> [Goal of the exercise] Could you write out the opening lines of the data, word for word, stopping after the line that contains "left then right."?

════════════════

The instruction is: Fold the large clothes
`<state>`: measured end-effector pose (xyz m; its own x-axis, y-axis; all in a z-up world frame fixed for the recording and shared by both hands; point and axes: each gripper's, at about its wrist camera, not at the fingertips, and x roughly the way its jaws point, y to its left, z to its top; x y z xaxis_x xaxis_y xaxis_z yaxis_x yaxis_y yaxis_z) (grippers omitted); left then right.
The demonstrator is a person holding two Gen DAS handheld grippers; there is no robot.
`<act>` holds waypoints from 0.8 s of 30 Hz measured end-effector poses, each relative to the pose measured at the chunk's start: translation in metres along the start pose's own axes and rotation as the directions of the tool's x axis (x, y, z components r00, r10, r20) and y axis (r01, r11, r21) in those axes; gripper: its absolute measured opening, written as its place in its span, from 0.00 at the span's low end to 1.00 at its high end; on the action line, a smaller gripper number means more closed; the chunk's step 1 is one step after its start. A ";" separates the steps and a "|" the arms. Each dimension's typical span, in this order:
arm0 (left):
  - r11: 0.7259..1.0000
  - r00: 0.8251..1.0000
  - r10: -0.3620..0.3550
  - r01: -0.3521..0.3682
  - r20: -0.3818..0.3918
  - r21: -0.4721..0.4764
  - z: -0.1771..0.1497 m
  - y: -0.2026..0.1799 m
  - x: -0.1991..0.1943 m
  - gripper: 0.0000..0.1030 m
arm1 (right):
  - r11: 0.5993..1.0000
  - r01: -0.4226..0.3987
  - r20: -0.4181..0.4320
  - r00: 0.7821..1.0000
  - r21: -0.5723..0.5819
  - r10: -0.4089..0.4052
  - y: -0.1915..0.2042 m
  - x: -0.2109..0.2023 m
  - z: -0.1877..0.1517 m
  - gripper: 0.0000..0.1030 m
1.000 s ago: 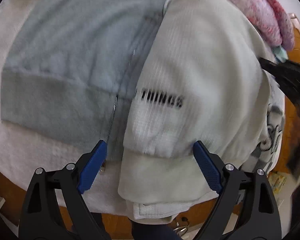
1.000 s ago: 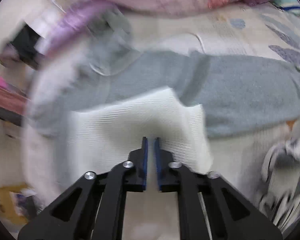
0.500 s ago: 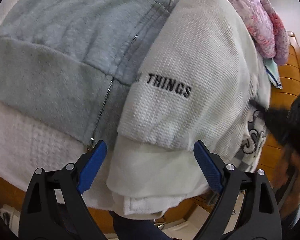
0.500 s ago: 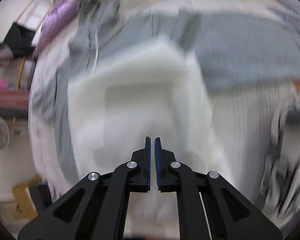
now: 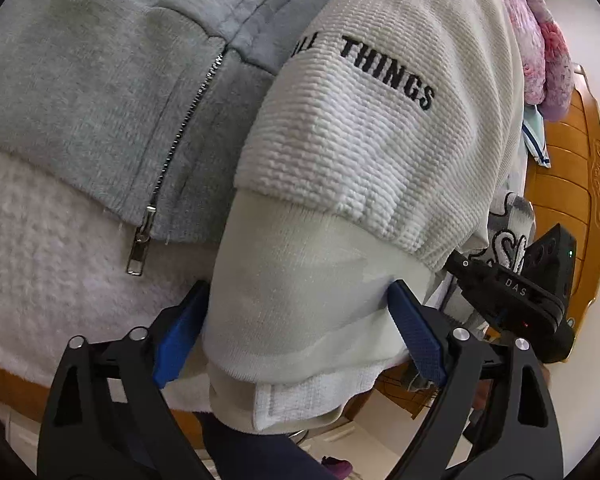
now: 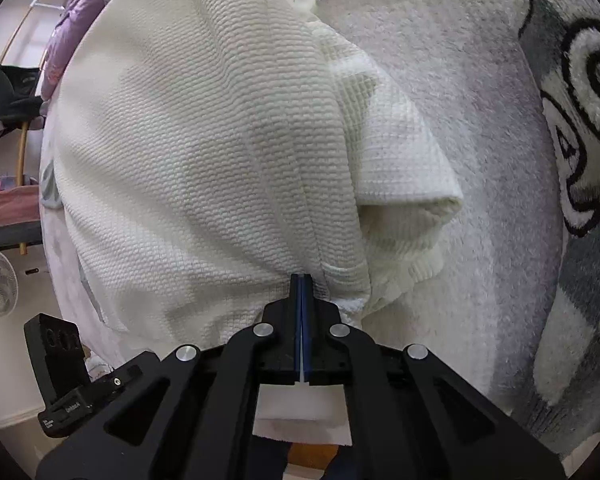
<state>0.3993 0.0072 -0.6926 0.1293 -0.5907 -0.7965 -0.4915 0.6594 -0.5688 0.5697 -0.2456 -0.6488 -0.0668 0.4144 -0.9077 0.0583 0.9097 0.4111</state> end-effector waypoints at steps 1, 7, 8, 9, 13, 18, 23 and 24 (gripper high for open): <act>1.000 1.000 -0.001 0.001 0.000 0.006 0.000 -0.002 0.002 0.85 | 1.000 0.000 0.007 1.000 0.002 0.000 -0.002 -0.001 -0.002 0.00; 0.998 1.000 0.012 -0.010 -0.024 0.062 0.000 -0.013 -0.001 0.50 | 0.994 -0.068 0.108 0.992 0.084 0.059 -0.028 -0.020 -0.028 0.00; 0.999 0.999 -0.007 0.009 -0.039 0.049 0.001 -0.010 -0.004 0.39 | 0.987 -0.109 0.126 0.987 0.116 0.094 -0.033 -0.025 -0.034 0.03; 0.999 0.999 -0.017 0.019 -0.047 0.043 0.002 -0.009 -0.007 0.29 | 0.973 -0.160 0.145 0.980 0.166 0.136 -0.039 -0.030 -0.042 0.03; 0.997 0.993 -0.048 0.054 -0.106 0.049 0.008 -0.021 -0.015 0.23 | 0.903 -0.313 0.235 0.939 0.294 0.250 -0.052 -0.050 -0.079 0.40; 0.992 0.980 -0.120 0.123 -0.159 0.013 0.016 -0.037 -0.031 0.23 | 0.752 -0.451 0.366 0.882 0.480 0.296 -0.072 -0.063 -0.156 0.65; 0.986 0.968 -0.168 0.166 -0.188 -0.026 0.023 -0.050 -0.044 0.23 | 0.342 -0.661 0.515 0.742 0.668 0.430 -0.079 -0.019 -0.226 0.74; 0.986 0.967 -0.167 0.167 -0.191 -0.020 0.024 -0.054 -0.045 0.23 | 0.264 -0.689 0.547 0.707 0.675 0.448 -0.076 -0.011 -0.235 0.75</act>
<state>0.4410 0.0089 -0.6308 0.0432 -0.7702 -0.6363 -0.4800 0.5426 -0.6894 0.3316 -0.3136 -0.6499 0.5241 0.6864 -0.5042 0.7333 -0.0625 0.6771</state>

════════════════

> [Result]
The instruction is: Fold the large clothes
`<state>`: measured end-effector pose (xyz m; its own x-axis, y-axis; all in a z-up world frame fixed for the recording and shared by both hands; point and axes: each gripper's, at about its wrist camera, not at the fingertips, and x roughly the way its jaws point, y to its left, z to its top; x y z xaxis_x xaxis_y xaxis_z yaxis_x yaxis_y yaxis_z) (grippers omitted); left then right.

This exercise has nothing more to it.